Health Minister Dr Zubir Ahmed, said
“This past year has shown what a modern regulator looks like patients first, pace where it matters, and standards that never slip. The MHRA has made tangible progress on this Government’s ambitions for the NHS, public health, and the Life Sciences Sector Plan. The direction of travel is clear. With the MHRA operating as a high-performance regulaor, the UK is positioned as a global destination for life sciences that is open to innovation, serious about safety, and credible on the world stage.”
Lord Vallance, Minister for Science, Innovation, Research and Nuclear, said
“A strong life sciences sector depends on a regulator that is trusted by patients, by clinicians and by innovators. The MHRA is demonstrating that trustworthiness through its commitment to delivering for the NHS, public health, and economic growth.

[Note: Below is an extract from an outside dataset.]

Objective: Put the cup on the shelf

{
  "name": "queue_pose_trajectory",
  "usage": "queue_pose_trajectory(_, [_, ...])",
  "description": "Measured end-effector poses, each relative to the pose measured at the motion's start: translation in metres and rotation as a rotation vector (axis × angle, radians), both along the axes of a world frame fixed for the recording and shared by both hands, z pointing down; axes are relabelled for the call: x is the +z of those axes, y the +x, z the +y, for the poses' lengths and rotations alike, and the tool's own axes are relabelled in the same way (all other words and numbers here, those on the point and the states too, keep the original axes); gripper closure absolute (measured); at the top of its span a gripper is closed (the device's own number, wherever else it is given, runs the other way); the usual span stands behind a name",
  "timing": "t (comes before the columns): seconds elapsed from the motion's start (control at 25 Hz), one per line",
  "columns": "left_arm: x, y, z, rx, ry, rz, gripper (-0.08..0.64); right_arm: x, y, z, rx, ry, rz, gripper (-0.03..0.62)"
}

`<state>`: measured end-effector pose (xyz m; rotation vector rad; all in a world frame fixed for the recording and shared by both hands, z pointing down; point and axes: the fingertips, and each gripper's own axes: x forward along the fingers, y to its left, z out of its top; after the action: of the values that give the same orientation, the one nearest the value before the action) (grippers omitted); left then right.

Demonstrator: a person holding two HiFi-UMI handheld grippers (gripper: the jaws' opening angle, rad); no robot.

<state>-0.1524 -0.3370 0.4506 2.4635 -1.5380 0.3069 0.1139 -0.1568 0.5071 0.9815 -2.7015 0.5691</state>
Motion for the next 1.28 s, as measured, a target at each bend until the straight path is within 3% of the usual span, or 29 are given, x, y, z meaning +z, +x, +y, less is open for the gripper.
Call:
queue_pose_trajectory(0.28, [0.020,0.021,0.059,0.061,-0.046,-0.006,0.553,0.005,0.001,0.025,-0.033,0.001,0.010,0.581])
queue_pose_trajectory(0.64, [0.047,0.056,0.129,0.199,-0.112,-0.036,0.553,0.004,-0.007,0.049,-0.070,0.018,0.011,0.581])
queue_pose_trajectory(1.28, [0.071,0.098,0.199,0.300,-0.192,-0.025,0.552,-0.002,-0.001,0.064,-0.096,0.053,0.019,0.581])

The MHRA’s progress and future direction strengthens the UK’s proposition as a global destination for research and development.”
Lawrence Tallon, MHRA Chief Executive, said
“We have a regulatory environment that’s scientifically rigorous, agile and has patients at its heart. Whether it’s enabling access to the next generation of medicines and health technologies or protecting patients from harm, our success is measured not just in frameworks and timelines, but in improved lives.
“With every performance target met, a strong financial position and more innovative medicines reaching patients, this is high quality regulation in practice. It is testament to the dedication of our committed and expert workforce and the strong partnerships we have with the wider UK and global health and life sciences system.”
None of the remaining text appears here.